Exercise requirements >> Your answer must be the full listing, reproduced exactly, minus any pictures.
======
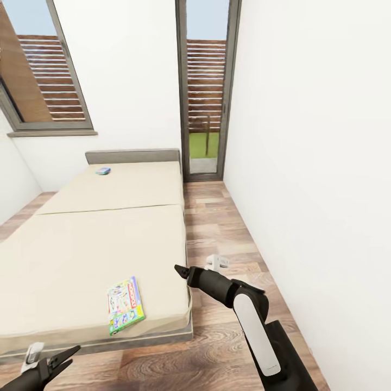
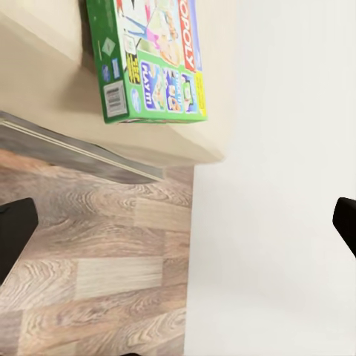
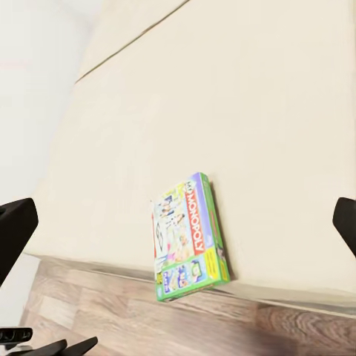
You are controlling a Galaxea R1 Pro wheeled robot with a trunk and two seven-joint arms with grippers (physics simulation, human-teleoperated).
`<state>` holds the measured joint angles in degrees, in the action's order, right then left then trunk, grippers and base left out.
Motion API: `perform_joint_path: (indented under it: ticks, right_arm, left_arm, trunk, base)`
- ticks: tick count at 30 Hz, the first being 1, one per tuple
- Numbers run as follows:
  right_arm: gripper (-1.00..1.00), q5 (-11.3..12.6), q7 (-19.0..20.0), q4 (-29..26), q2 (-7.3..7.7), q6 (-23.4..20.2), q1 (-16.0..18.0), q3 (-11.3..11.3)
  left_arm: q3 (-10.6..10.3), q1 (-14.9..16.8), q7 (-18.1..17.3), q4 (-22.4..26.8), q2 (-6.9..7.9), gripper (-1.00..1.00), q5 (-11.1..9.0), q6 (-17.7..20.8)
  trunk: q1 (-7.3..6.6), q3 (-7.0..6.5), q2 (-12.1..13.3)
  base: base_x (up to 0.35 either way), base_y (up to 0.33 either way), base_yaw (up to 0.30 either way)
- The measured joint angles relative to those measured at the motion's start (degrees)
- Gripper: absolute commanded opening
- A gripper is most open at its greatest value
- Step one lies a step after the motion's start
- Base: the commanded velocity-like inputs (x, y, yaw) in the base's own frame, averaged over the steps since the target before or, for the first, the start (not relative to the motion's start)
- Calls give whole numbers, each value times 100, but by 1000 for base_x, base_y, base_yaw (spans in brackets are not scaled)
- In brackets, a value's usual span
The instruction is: Put all the toys in the child's room - the three board games (two on the bed and one on the table), the two jigsaw puzzles on the table, and the tennis ball on the table - inside the toy box on the table in the child's room.
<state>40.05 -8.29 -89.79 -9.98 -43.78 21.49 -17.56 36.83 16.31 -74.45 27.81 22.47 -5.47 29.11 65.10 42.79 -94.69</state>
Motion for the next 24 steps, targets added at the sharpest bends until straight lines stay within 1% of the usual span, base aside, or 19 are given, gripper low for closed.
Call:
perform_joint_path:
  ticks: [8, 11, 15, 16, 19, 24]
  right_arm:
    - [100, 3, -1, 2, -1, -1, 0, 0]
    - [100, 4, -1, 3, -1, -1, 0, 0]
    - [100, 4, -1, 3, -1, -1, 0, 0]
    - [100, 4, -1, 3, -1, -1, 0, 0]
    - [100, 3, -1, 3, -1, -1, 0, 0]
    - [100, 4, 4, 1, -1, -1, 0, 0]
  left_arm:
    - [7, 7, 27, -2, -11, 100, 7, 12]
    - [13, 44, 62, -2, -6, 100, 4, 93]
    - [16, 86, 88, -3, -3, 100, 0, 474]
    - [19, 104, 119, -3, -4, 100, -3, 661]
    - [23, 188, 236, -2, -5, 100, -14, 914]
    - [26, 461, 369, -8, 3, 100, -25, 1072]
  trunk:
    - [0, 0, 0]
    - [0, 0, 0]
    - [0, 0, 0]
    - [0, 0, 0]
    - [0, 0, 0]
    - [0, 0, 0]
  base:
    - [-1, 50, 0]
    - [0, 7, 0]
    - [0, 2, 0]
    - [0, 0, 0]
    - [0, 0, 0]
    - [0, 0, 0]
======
Answer section >>
You are controlling a Galaxea R1 Pro wheeled robot with a trunk and two seven-joint arms with grippers (physics simulation, human-teleoperated).
`<state>` holds the measured joint angles in degrees, in the action's order, right then left then trunk, grippers and base left out.
Motion API: `perform_joint_path: (indented under it: ticks, right_arm, left_arm, trunk, base)`
- ticks: tick count at 30 Hz, the first being 1, one per tuple
- Numbers run as follows:
  right_arm: gripper (-1.00..1.00), q5 (-11.3..12.6), q7 (-19.0..20.0), q4 (-29..26), q2 (-7.3..7.7), q6 (-23.4..20.2), q1 (-16.0..18.0), q3 (-11.3..11.3)
  left_arm: q3 (-10.6..10.3), q1 (-14.9..16.8), q7 (-18.1..17.3), q4 (-22.4..26.8), q2 (-6.9..7.9), gripper (-1.00..1.00), q5 (-11.1..9.0), q6 (-17.7..20.8)
  trunk: q1 (-7.3..6.6), q3 (-7.0..6.5), q2 (-12.1..13.3)
  base: base_x (up to 0.35 either way), base_y (up to 0.33 either way), base_yaw (up to 0.30 either way)
- The measured joint angles relative to those measured at the motion's start (degrees)
- Gripper: absolute commanded opening
- A gripper is most open at its greatest value
- Step one lies a step after the motion's start
- Base: the commanded velocity-like inputs (x, y, yaw) in the base's own frame, averaged over the steps since the target before or, for the first, the start (not relative to the motion's start)
- Calls give whole numbers, each value times 100, but by 1000 for base_x, base_y, base_yaw (spans in brackets are not scaled)
- In brackets, a value's usual span
The instruction is: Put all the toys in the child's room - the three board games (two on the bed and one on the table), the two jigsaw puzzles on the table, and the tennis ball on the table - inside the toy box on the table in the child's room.
<state>40.05 -8.29 -89.79 -9.98 -43.78 21.49 -17.56 36.83 16.31 -74.45 27.81 22.47 -5.47 29.11 65.10 42.79 -94.69</state>
Motion for the next 24 steps, targets added at the sharpest bends until straight lines stay within 1% of the usual span, base aside, or 19 are given, gripper low for closed.
Call:
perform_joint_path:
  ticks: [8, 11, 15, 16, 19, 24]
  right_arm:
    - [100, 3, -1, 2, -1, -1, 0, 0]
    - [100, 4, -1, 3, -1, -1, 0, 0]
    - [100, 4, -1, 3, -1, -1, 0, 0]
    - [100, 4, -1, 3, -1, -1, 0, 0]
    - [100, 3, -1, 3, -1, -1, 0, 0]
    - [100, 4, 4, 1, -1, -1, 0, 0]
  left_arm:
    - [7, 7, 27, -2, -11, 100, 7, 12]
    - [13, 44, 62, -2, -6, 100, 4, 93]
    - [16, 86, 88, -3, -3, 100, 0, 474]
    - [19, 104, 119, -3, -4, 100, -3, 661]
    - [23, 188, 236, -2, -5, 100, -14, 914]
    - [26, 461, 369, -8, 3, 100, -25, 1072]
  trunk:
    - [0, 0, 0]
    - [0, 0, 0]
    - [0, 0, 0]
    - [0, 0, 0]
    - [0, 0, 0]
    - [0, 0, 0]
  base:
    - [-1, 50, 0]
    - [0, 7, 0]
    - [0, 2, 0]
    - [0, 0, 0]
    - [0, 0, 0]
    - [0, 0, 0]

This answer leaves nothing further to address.